The Art of Framing

To me, artwork is a huge factor in the overall tone of a house. Our art "collection" is definitely a motley one.

Because we have an insane amount of wall space, I had to be crafty with the budget when acquiring new stuff. Obviously, I'd love to have all original works, but that generally takes lots of time and money. I had no budget and no patience, so as a fairly cost effective solution, I framed over 20 prints from a Taschen book called Temple of Flora. They are colorful, large, and transitional in style, and thus fit my needs.

I have sprinkled them throughout the house...

I used to work at an art gallery where we sold the works of 17-20th century masters...big-shots like Picasso, Matisse, Renoir, and the like. Due to the pedigree of artists, nearly all of the pieces were works on paper. So, I became very familiar with high-end framing techniques and materials and saw how the combination of the two can make a huge impact.

Although the materials won't be quite as swanky as a gallery might use, the same priciples can be applied to less expensive works of art (or prints, maps, posters, etc.) to achieve a timeless, versatile style. 

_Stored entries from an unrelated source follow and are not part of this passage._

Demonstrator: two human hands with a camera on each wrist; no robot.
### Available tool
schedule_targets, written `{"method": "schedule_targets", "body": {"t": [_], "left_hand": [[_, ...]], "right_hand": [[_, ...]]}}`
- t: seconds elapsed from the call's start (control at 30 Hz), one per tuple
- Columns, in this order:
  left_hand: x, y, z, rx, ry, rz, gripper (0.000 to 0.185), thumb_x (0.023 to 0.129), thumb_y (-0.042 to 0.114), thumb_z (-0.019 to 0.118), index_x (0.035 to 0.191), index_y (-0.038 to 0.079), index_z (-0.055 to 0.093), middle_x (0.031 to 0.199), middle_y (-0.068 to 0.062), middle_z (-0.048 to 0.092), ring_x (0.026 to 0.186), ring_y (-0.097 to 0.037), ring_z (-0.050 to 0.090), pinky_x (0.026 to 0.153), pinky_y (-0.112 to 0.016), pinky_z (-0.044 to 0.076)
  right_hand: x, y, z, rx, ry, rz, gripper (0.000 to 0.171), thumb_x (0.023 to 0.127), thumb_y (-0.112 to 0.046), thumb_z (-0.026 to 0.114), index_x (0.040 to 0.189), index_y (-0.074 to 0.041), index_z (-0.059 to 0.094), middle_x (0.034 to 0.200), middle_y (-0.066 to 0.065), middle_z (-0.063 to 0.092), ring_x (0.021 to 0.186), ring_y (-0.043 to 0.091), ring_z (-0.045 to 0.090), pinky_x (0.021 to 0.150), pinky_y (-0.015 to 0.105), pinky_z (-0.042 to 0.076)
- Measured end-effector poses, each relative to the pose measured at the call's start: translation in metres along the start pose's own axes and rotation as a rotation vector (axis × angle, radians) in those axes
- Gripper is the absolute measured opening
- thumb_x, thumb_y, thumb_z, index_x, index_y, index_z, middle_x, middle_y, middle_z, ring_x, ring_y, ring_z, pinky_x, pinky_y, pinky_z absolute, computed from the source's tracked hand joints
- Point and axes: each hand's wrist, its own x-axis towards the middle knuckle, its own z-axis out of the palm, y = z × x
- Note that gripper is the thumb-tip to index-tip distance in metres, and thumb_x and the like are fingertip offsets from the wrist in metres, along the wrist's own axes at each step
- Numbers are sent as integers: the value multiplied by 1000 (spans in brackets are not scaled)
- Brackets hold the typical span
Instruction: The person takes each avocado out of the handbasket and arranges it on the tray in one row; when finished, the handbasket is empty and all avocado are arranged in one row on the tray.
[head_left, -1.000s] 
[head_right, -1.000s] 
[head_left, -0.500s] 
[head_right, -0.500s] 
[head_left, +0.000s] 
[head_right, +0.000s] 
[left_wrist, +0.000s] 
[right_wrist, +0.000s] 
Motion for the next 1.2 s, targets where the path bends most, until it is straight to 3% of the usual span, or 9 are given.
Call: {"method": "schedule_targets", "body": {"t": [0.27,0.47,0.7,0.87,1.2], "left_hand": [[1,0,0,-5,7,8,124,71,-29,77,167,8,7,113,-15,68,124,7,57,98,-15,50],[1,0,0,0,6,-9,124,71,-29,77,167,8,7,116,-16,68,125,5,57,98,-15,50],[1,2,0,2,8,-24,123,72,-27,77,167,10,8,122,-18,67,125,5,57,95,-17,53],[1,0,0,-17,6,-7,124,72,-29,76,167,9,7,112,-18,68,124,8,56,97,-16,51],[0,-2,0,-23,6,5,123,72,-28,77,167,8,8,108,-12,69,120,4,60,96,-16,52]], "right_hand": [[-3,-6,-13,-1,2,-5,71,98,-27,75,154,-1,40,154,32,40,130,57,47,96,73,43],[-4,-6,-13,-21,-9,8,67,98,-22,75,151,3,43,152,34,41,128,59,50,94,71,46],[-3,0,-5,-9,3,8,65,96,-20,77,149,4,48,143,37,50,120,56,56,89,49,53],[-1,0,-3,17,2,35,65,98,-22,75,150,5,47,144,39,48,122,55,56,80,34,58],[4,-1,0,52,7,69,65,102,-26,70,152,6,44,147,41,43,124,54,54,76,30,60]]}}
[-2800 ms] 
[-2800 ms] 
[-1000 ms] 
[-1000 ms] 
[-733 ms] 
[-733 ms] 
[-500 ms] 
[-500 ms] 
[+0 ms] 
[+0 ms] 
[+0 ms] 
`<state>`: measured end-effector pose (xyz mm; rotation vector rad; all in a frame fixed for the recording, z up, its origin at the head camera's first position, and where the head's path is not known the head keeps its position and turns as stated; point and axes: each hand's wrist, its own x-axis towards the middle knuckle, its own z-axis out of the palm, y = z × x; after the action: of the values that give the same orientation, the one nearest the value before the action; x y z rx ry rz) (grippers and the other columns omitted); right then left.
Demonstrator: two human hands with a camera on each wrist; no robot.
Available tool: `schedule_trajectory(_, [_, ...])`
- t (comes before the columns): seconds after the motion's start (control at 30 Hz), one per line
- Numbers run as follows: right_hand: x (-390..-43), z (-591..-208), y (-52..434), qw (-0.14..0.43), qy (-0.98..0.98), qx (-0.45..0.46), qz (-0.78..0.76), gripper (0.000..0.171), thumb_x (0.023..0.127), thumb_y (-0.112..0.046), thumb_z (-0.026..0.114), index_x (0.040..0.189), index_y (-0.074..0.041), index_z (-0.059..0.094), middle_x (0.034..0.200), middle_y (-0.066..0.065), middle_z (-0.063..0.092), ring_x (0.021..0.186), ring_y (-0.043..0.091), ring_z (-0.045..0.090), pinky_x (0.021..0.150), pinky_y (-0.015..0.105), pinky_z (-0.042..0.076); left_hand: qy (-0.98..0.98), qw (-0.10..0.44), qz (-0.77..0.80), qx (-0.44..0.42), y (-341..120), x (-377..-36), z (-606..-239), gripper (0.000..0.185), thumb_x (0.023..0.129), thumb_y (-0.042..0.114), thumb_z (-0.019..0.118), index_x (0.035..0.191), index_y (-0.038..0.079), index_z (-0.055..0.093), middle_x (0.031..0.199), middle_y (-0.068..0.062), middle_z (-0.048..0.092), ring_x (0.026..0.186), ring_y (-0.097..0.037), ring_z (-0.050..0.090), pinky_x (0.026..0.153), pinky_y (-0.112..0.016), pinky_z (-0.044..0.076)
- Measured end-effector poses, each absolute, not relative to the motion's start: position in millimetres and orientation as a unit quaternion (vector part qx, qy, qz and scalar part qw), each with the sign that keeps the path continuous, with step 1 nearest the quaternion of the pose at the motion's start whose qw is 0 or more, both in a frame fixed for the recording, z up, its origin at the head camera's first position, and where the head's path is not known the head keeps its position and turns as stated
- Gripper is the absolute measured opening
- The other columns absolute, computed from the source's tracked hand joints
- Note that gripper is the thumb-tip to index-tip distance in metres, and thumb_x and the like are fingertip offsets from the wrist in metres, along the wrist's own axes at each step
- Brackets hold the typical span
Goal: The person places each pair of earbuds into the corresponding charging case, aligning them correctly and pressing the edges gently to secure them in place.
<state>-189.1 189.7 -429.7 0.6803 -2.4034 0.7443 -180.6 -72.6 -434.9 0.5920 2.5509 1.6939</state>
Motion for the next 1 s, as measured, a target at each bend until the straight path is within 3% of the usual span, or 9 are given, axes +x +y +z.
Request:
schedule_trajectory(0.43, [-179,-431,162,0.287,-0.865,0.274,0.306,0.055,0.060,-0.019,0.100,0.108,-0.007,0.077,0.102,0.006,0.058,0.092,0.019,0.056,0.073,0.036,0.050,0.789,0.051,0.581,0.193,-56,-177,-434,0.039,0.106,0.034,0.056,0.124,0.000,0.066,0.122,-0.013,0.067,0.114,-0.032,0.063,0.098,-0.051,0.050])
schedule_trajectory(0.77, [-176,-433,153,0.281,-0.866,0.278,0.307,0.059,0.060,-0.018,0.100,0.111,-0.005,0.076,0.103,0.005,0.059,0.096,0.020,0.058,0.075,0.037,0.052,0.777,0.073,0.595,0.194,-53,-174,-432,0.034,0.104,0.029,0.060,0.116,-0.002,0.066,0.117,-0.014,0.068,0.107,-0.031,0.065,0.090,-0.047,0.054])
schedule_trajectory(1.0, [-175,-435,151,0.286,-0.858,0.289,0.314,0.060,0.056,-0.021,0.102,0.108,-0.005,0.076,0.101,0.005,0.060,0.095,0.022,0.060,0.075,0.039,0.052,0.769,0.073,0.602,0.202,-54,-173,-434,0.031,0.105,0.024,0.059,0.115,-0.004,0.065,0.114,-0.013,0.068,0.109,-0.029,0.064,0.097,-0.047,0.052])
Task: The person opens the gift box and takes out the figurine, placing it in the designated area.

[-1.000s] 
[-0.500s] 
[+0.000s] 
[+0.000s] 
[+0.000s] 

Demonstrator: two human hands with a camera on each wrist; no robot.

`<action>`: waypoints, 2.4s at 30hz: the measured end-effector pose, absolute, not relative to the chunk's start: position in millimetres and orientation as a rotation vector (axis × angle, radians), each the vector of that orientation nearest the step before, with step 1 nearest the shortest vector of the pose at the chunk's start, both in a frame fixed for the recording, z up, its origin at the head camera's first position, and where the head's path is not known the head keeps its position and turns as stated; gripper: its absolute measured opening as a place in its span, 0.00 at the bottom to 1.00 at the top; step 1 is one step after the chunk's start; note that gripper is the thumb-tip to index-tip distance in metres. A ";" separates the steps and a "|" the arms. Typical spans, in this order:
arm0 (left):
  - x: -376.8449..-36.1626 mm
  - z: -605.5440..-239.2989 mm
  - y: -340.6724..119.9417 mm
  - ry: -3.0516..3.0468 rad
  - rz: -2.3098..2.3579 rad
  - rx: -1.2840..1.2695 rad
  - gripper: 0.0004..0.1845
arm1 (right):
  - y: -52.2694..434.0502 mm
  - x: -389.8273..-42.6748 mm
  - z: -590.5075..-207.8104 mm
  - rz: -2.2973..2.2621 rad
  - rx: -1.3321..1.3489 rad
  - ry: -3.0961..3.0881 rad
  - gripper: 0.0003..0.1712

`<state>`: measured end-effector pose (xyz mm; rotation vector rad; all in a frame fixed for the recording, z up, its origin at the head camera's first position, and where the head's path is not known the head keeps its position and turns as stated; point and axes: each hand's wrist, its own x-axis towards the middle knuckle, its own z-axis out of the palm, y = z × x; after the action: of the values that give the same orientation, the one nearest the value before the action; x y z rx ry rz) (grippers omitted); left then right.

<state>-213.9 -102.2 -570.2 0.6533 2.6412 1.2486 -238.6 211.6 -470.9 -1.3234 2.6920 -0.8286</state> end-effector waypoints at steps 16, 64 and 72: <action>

To get the upper crust effect, here are some basics to start with...
1) Simple black and/or gold frame (silver works well in some cases too)
2) Oversized ivory silk or linen wrapped mat (at least 4" - most of mine are 6")
3) Gold fillet (silver, if you go with a silver molding)
4) Upgrade the glass and never use plexi

For example, here's a vintage Pink Floyd poster that I had framed for my husband on our first anniversary.
Clearly, it's not a piece of fine art; however, the frame dresses it up so it stays in context next to a contemporary oil painting. You can see how a fillet and a silk mat keep the look crisp and tailored (despite the bizarro subject matter).

The abstract orange piece below is a great example of how framing can create an expensive look without spending a lot of money. I LOVE the mix of materials used in this piece. Like so many gay men, Eddie Ross can masterfully blend traditional and modern. He did a great post on framing here.

The moldings were layered and they floated the print...genius.

Miley just loves framing talk :)


  1. Delurking...thanks for all your tips! I love ER tips but he doesn't live here...Where in Dallas did you have your prints framed? I live north of you. I have some things that need to be shadow box framed and I am hesitant to go to just any place to have it done.


  2. Beth - sorry this reply is waaaay late! Believe it or not, I actually had the prints framed at Michael's. My only caveat is that a friend of ours was the framing dpt manager so I knew my order was in good hands. I haven't had to get anything swanky framed in Dallas, so I don't have a good recommendation. I'll get back to you if I hear of one though!

  3. I was inspired by your design and recently bought the Temple of Flora prints. What frame and mat size did you use? I love the way yours look. Thanks!

  4. AKC - I used a 6" ivory silk mat (linen would be good too) with a 2.5" frame. I'd love to see some pics once you have them on the wall!